L’Arte della Navigazione
Dal NILO non dipende solo la prosperità agricola del paese, il fiume è infatti anche la più importante via di comunicazione per gli Egizi, la più rapida, la più facile. Imbarcazioni di vario tipo vengono raffigurate fin dai tempi più antichi su vasi e papiri e la lingua egizia è ricchissima di espressioni figurate che richiamano all'arte della navigazione. Anche nella stagione della siccità, quando le acque del Nilo sono basse, la sua navigazione è resa possibile dal vento di tramontana che spira dalla costa mediterranea e gonfia le vele.
Un uomo a prua manovra intanto una lunga pertica con cui sonda il fondale. Alla sua abilità nel segnalare tempestivamente il pericolo si deve il successo della spedizione e la salvezza dell'equipaggio che, in caso di naufragio, finisce facile preda dei coccodrilli. Il Racconto del naufrago testo letterario risalente al secondo millennio, esprime il timore dei naviganti che affrontano il mare, il “ Grande verde “.
I reperti
Dall’alto: Piccolo veliero con lo scafo in legno, la feluca è oggi l’imbarcazione più usta sul Nilo.
Le vele costeggiano l’isola di Elefantina nei pressi della moderna Assuan.
Le imbarcazioni del periodo più antico sono zattere in fibra di papiro saldamente intrecciato. Sono leggere e galleggiano facilmente, ma risultano poco adatte al trasporto di grandi quantitativi di merci, per questo vengono più tardi sostituite con barche di legno, generalmente cedro del Libano, acacia o sicomoro locali. Lo scafo è di forma rettangolare o triangolare, a costituirlo sono tavole di legno tenute insieme da corde. Unico strumento di propulsione sono i remi.
La presenza della vela non è scontata; quando c'è, è generalmente rettangolare e probabilmente decorata, quasi sempre rimuovibile e ripiegabile. Decorazioni ornano anche lo scafo e tradizionale è la raffigurazione sul mascone di occhi che alla barca consentono di vedere.

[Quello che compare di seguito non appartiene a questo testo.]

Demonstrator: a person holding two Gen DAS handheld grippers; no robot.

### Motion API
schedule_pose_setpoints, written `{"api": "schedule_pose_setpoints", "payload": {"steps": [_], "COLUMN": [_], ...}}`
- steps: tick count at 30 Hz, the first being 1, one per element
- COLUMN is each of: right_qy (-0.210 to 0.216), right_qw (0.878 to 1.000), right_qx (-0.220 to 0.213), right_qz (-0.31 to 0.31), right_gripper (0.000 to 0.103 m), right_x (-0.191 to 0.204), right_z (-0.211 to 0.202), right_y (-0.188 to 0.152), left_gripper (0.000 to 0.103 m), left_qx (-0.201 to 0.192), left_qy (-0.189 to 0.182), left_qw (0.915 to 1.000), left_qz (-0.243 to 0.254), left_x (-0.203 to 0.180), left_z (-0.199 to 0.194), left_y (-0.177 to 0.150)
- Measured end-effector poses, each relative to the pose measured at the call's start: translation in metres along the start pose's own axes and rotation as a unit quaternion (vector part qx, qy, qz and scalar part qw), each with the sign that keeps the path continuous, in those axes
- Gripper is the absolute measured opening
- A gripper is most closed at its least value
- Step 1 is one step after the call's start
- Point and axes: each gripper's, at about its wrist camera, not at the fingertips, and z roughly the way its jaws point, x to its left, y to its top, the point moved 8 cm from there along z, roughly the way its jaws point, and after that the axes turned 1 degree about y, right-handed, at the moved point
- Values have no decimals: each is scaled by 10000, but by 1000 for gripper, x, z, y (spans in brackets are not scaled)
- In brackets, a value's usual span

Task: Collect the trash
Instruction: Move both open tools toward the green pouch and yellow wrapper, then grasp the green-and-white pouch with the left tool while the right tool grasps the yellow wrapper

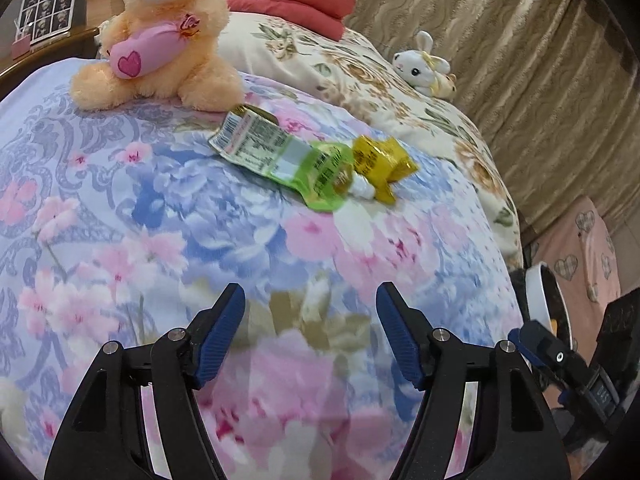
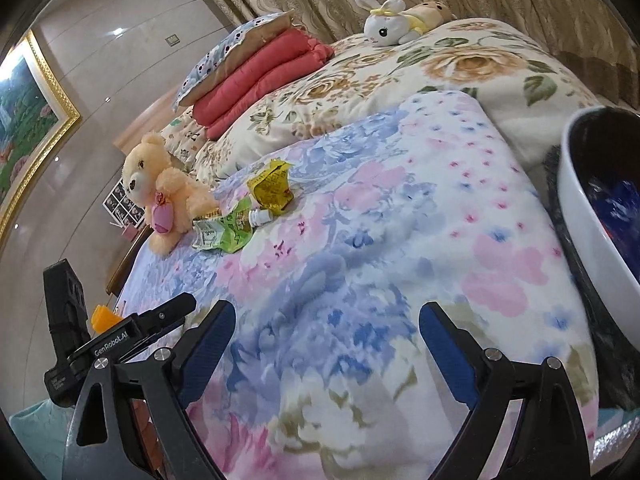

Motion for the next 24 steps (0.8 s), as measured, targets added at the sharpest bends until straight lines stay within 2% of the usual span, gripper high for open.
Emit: {"api": "schedule_pose_setpoints", "payload": {"steps": [15,24], "right_qy": [165,255], "right_qw": [9997,9995], "right_qx": [140,203], "right_qz": [-57,0], "right_gripper": [94,94], "right_x": [10,8], "right_z": [48,62], "right_y": [30,35], "left_gripper": [73,77], "left_qx": [-43,-11], "left_qy": [-116,-237], "left_qw": [9979,9922], "left_qz": [-637,-1226], "left_x": [11,19], "left_z": [45,71], "left_y": [60,81]}}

Non esiste qualcosa che sia paragonabile a un timone, esistono semmai remi direzionali che, manovrati abilmente, consentono di conservare la rotta. Le barche destinate al trasporto del faraone hanno in più una cabina di legno, sovrastante una tavola dello stesso materiale, per il conforto del passeggero, quelle d'uso commerciale dispongono di vaste stive per il carico, infine le imbarcazioni su cui si trasferiscono gli enormi blocchi di pietra utilizzati nella costruzione delle piramidi o degli obelischi sono semplici chiatte di ampie dimensioni.
Si è detto fin qui della navigazione fluviale, su quella per mare c'è maggiore incertezza.
Se infatti teorie archeologiche ottocentesche guardano agli Egizi come a esperti conoscitori del MEDITERRANEO e del MAR ROSSO, gli egittologi dei nostri giorni si esprimono al riguardo con maggior cautela.
D'altra parte, se non vogliamo arrivare a credere a Erodoto che ci racconta del periplo dell'Africa riuscito ai tempi del faraone NEKO, dobbiamo prestar fede a ciò che i documenti egizi provano ormai senza ombra di dubbio: rapporti commerciali frequenti con BIBLOS, CRETA e spedizioni nella lontana PUNT, nell'attuale costa sudano-eritrea.
E se indubbie tracce la cultura artigiana egizia ha lasciato nelle civiltà del Mediterraneo orientale, a provare in modo indiretto la frequentazione delle rotte commerciali del Mar Rosso sono i numerosi e ripetuti tentativi, trasversali alle dinastie più attive nella ricerca di mercati, di trovare una via di comunicazione tra quello e il Nilo. Un accenno meritano infine le numerose barche solari ritrovate affiancate a tombe reali infossate in grandi buche. Sono destinate a crociere ultraterrene e costruite con pezzi di cedro strettamente legati l'uno all'altro. La più celebre è, per dimensioni e stato di conservazione, quella di CHEOPE, integralmente ricostruita sul luogo del ritrovamento da esperti del MUSEO del CAIRO.